Al otro lado de la mesa, pegan la hebra —nunca mejor dicho—, Jauma, Margarita y Rosa María, de 87, 83 y 84 años, respectivamente. Hablan de antes, de cómo eran las cosas cuando eran jóvenes y cómo es todo ahora. Se cuentan si saben coser. Discuten sobre feminismo.“Antes había que pedir permiso al marido para cualquier cosa”, rememora Margarita. “Las mujeres ahora tienen más libertad y eso vale mucho”, tercia Rosa María.
Jauma interviene de vez en cuando. Hilvana sin ganas la fotografía de un gentío frente al viejo hospital y dice que lo de las manualidades no es lo suyo, pero que de coser algo sabe. Su mujer hacía punto y él solía rematar las labores sobre unas telas para hacer mantas. Aún las guarda en algún armario. Como todo lo de ella. Todo en esa casa está como su esposa lo dejó antes de ingresar en una residencia de ancianos a causa un alzhéimer avanzado. “Me encuentro solo y necesito hacer actividades”, se explica.
Ella ya no lo reconoce, pero él recuerda por los dos. 61 años casados y siete de novios, nada menos. Toda una vida. “A mí de niño nunca me dieron ni una muestra de cariño. La primera caricia que recibí fue de ella. Siempre juntos desde entonces”. Se frota los ojos. Por la tarde irá a verla, a ver si tiene un buen día. “¿Tú crees en Dios? Yo tampoco. Pero si lo hubiera, no tendría perdón, porque no se puede dejar a alguien así, como un objeto”, sentencia.

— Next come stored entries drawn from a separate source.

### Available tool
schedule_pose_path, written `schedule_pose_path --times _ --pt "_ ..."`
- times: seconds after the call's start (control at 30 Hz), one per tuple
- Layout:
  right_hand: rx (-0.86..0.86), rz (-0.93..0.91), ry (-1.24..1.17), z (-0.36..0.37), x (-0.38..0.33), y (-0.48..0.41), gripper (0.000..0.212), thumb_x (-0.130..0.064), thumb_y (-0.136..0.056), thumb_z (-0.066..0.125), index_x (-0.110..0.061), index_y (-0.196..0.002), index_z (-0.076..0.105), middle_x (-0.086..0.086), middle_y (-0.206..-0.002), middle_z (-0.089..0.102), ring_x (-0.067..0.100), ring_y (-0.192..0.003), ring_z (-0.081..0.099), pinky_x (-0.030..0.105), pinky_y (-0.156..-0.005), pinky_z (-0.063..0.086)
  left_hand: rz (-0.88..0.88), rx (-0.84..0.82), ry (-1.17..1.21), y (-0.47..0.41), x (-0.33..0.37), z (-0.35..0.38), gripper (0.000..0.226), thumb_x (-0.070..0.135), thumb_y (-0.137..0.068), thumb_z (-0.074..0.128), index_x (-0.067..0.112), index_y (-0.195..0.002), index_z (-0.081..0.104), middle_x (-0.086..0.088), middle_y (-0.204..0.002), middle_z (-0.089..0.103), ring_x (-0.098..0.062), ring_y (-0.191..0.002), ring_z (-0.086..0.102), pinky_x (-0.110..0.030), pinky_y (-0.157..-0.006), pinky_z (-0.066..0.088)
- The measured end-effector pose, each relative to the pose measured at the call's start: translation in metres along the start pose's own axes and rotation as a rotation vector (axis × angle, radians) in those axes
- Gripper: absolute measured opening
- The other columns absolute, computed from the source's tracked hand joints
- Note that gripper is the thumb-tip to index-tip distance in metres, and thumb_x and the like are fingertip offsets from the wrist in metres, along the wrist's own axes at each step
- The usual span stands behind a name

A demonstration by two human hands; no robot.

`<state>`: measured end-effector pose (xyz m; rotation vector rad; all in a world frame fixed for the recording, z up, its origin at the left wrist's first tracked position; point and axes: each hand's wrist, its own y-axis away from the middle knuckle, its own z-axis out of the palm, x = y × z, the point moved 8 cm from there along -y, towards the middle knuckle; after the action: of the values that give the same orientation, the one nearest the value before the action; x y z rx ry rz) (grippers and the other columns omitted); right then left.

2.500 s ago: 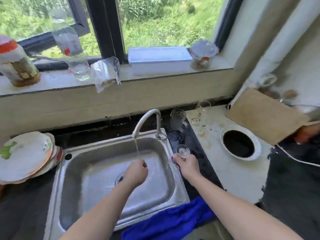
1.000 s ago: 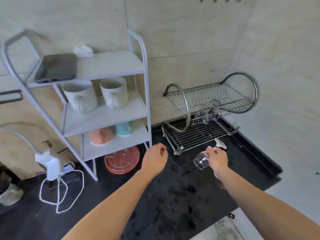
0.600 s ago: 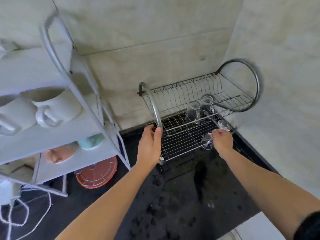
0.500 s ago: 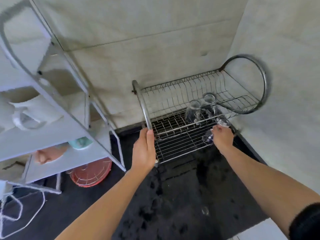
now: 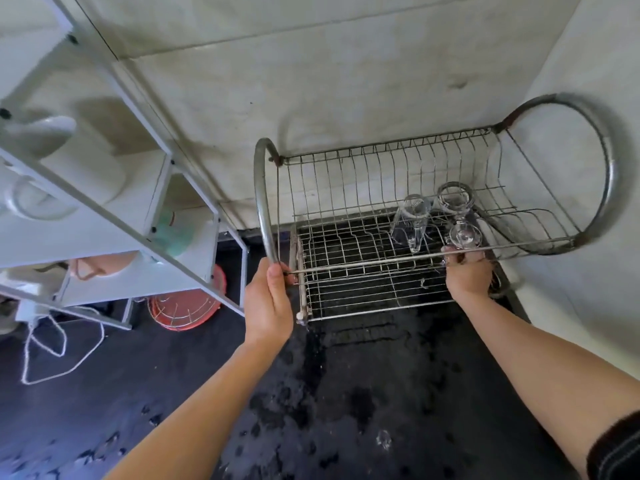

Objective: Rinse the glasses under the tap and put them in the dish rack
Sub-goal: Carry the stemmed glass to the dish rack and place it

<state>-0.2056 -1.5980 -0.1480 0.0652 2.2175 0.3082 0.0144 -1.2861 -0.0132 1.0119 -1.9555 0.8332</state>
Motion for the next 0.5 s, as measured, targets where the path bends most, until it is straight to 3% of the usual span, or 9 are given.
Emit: schedule_pose_path --times 0.1,0.23,0.33,0.5 --pt "-0.067 -0.15 0.127 -0.005 -0.011 0.008 0.045 -0.029 -0.091 0.066 0.001 -0.124 0.057 0.022 -0.112 0.062 0.039 -0.104 0.058 0.037 -0.076 0.04 -0.008 -0.021 -0.019 0.002 0.002 -0.001 0.046 0.055 -0.094 0.015 0.028 -0.078 0.048 -0.004 -0.073 0.063 -0.018 -0.064 0.057 -0.039 -0.059 0.048" --pt "-0.009 -0.198 0.159 -0.022 -0.014 0.03 0.055 -0.031 -0.089 0.068 -0.005 -0.133 0.049 0.019 -0.128 0.055 0.039 -0.12 0.052 0.048 -0.097 0.044 -0.003 -0.084 -0.074 0.007 0.011 -0.015 0.039 0.049 -0.1 0.023 0.028 -0.076 0.046 0.005 -0.064 0.055 -0.011 -0.057 0.05 -0.032 -0.055 0.043" --pt "-0.025 -0.21 0.239 -0.021 -0.012 0.061 0.042 -0.029 -0.092 0.063 -0.009 -0.128 0.055 0.016 -0.127 0.058 0.036 -0.114 0.056 0.044 -0.092 0.047 -0.015 -0.118 -0.143 0.013 0.006 -0.031 0.03 0.041 -0.1 0.037 0.019 -0.086 0.053 0.002 -0.063 0.054 -0.014 -0.058 0.05 -0.031 -0.055 0.038" --pt "-0.206 -0.31 0.348 0.021 -0.019 0.169 0.026 -0.028 -0.094 0.057 -0.016 -0.116 0.065 0.003 -0.112 0.07 0.029 -0.102 0.063 0.036 -0.082 0.05 -0.09 -0.192 -0.254 0.057 -0.043 -0.099 0.009 0.024 -0.095 0.05 0.02 -0.09 0.057 0.007 -0.066 0.055 -0.014 -0.061 0.052 -0.028 -0.055 0.037"
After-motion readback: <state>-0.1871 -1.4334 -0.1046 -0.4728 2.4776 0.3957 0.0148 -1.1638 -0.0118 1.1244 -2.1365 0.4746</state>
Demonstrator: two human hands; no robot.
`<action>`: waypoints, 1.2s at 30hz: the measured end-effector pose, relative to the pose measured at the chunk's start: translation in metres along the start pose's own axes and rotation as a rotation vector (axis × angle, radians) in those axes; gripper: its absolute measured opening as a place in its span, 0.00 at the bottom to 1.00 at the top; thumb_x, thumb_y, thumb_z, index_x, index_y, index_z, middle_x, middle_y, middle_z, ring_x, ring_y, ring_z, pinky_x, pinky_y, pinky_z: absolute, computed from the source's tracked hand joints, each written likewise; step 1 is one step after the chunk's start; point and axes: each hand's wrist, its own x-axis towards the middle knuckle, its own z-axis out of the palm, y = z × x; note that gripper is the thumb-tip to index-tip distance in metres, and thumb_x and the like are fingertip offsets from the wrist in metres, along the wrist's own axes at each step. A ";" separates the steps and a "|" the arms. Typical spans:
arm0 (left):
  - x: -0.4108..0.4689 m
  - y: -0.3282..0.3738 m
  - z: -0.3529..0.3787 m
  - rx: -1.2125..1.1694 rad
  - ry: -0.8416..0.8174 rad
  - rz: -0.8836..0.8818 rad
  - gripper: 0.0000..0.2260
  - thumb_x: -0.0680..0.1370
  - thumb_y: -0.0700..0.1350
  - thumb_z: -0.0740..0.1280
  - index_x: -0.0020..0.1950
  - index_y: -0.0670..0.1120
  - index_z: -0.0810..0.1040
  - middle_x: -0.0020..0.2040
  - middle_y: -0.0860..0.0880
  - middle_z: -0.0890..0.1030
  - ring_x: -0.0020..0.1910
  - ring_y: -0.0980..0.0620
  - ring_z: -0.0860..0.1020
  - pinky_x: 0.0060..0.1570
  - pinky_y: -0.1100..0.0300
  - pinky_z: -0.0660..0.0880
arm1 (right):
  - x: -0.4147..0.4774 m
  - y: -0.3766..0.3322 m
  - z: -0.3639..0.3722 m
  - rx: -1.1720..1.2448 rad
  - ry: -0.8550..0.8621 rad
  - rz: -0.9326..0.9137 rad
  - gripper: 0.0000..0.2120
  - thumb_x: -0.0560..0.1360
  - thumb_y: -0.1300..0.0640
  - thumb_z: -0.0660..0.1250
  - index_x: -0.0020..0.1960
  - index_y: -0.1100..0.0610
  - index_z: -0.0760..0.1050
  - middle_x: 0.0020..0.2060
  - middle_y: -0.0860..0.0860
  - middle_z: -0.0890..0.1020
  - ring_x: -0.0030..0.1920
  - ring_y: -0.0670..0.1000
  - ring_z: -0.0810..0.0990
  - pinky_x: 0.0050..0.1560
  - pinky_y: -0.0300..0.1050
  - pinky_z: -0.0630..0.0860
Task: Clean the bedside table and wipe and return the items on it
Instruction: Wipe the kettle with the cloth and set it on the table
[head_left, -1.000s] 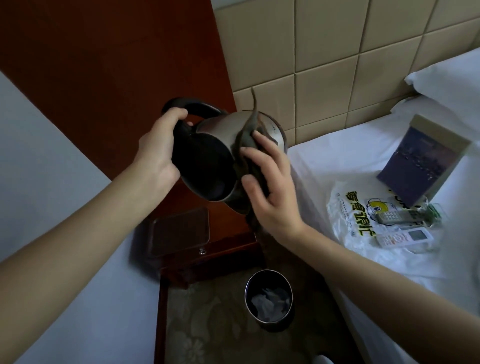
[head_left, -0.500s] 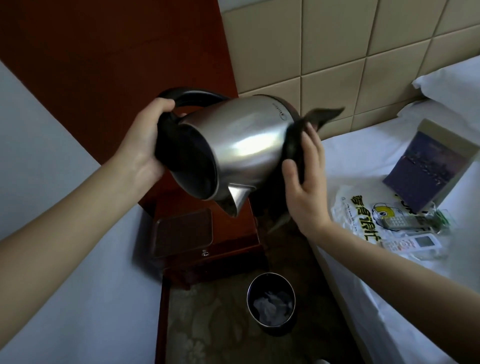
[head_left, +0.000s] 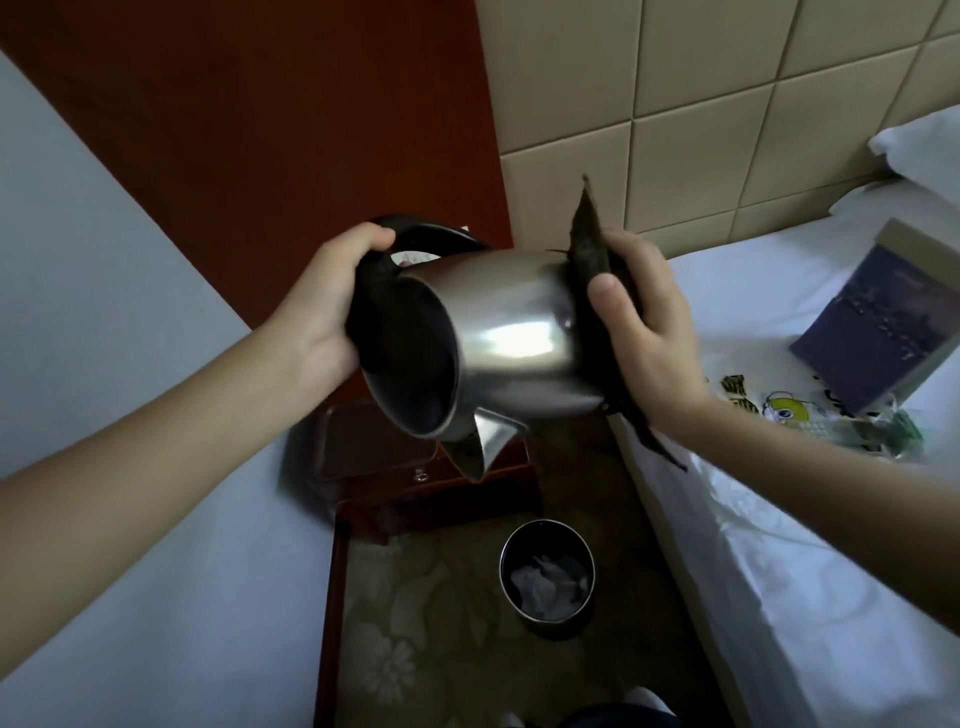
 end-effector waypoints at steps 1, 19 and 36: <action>0.001 -0.002 0.002 -0.015 0.026 -0.029 0.09 0.75 0.51 0.64 0.40 0.48 0.79 0.32 0.49 0.79 0.30 0.52 0.79 0.33 0.65 0.76 | -0.013 -0.006 0.011 -0.001 0.062 -0.006 0.23 0.74 0.46 0.57 0.62 0.59 0.72 0.59 0.51 0.74 0.62 0.53 0.71 0.64 0.54 0.66; 0.005 0.004 -0.010 0.183 0.018 0.090 0.08 0.71 0.48 0.67 0.33 0.49 0.77 0.29 0.54 0.79 0.28 0.56 0.77 0.33 0.65 0.73 | 0.022 0.017 0.000 0.159 -0.158 0.492 0.11 0.80 0.54 0.55 0.54 0.53 0.74 0.46 0.48 0.77 0.50 0.47 0.74 0.53 0.40 0.69; 0.011 -0.070 0.003 0.874 -0.605 0.136 0.11 0.66 0.47 0.76 0.43 0.43 0.82 0.39 0.43 0.82 0.39 0.48 0.81 0.41 0.56 0.74 | 0.046 0.043 -0.004 -0.074 -1.283 0.165 0.15 0.71 0.42 0.63 0.55 0.45 0.77 0.49 0.40 0.80 0.51 0.37 0.77 0.50 0.28 0.70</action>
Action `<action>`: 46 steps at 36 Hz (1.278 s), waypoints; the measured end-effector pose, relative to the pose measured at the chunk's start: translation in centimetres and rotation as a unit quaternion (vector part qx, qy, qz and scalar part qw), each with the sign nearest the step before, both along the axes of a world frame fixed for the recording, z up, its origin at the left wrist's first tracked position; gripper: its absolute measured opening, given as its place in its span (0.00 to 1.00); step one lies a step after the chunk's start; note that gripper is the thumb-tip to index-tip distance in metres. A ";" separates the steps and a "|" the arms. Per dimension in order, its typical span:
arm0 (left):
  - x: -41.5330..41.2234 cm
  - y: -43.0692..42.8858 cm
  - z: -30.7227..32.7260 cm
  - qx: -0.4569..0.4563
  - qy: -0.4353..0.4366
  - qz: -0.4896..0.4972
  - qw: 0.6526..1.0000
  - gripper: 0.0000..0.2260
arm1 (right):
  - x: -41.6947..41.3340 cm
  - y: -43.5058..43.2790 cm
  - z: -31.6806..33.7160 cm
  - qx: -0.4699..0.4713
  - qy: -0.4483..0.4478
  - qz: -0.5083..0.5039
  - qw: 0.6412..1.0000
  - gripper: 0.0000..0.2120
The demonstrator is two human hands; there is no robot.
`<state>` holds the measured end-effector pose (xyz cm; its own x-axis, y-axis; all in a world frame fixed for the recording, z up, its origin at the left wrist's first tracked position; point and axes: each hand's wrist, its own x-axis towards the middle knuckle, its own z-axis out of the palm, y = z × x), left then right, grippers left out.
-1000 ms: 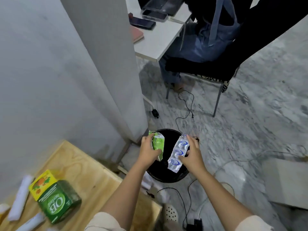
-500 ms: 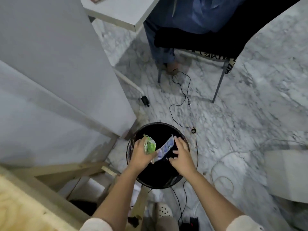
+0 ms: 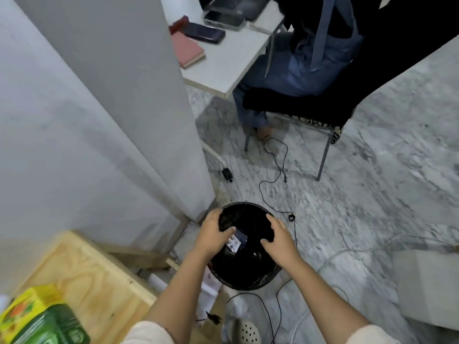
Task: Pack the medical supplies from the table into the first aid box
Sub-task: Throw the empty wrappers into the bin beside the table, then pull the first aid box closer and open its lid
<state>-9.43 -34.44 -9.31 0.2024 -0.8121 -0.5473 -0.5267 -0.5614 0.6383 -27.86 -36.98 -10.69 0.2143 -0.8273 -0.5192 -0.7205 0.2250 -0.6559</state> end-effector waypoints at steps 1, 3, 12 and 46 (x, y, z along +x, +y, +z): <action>0.3 0.5 1.3 -0.006 -0.007 -0.001 1.000 0.29 | 0.3 0.3 1.1 -0.007 0.000 0.002 1.000 0.32; 1.0 1.6 3.8 -0.015 -0.012 -0.003 1.000 0.29 | 1.1 1.0 3.5 -0.019 -0.001 0.009 1.000 0.32; 6.4 11.6 15.9 -0.105 -0.081 0.021 0.991 0.29 | 6.4 7.6 15.1 -0.094 -0.029 0.067 0.993 0.29; 21.4 71.0 18.1 -0.064 -0.173 0.399 0.898 0.51 | 34.0 51.6 18.3 -0.317 -0.144 0.667 0.659 0.24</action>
<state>11.99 36.52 8.80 0.8886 -0.3838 -0.2512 -0.1683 -0.7823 0.5998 6.12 14.61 7.56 0.9842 0.1661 0.0617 0.1756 -0.8672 -0.4661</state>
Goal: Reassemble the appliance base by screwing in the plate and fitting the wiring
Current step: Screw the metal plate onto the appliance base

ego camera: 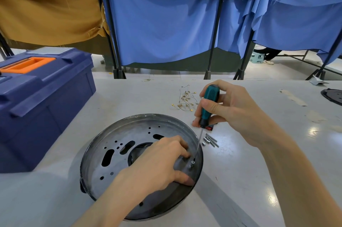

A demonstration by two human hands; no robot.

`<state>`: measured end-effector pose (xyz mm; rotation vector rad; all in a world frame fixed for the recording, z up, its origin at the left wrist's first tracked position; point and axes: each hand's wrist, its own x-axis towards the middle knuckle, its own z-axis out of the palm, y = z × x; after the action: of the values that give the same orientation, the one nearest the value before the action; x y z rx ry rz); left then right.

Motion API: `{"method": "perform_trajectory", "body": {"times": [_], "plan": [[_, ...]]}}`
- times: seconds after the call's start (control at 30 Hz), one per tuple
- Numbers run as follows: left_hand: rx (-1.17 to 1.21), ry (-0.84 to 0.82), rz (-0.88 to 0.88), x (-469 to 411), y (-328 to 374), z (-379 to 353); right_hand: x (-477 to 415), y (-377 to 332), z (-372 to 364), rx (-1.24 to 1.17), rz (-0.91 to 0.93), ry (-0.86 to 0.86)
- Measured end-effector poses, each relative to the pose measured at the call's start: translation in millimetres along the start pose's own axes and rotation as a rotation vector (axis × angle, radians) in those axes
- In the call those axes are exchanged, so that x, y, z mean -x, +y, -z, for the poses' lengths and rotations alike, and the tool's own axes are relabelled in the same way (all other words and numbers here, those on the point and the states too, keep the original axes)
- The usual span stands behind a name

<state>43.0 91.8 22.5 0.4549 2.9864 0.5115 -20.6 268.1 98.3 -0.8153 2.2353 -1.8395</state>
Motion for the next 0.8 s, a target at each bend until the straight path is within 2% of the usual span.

Sienta bien pasar un rato en el refugio del Sant Pau. Cuenta Jordi Mascaró, director de la Unidad de Geriatría, que de eso va el concepto, precisamente. Porque el calor es “una agresión tremenda para el cuerpo, sobre todo para la gente mayor, que no tiene la percepción de calor” tan afinada y pueden estar “sobrecalentados”. Pero la soledad no deseada es también otra lacra con un impacto en la salud brutal: “La soledad es el inicio de la dependencia. Y el desánimo y la tristeza que acompaña es un generador de deterioro cognitivo”.
Tras la sesión de costura, empieza una charla sobre fisioterapia. Margarita, Rosa María y Jauma se quedan. “En casa tengo aire acondicionado, pero lo pago yo. Aquí lo paga el Sant Pau”, bromea la primera. También es otra razón de peso para aprovechar ese cobijo climático y social.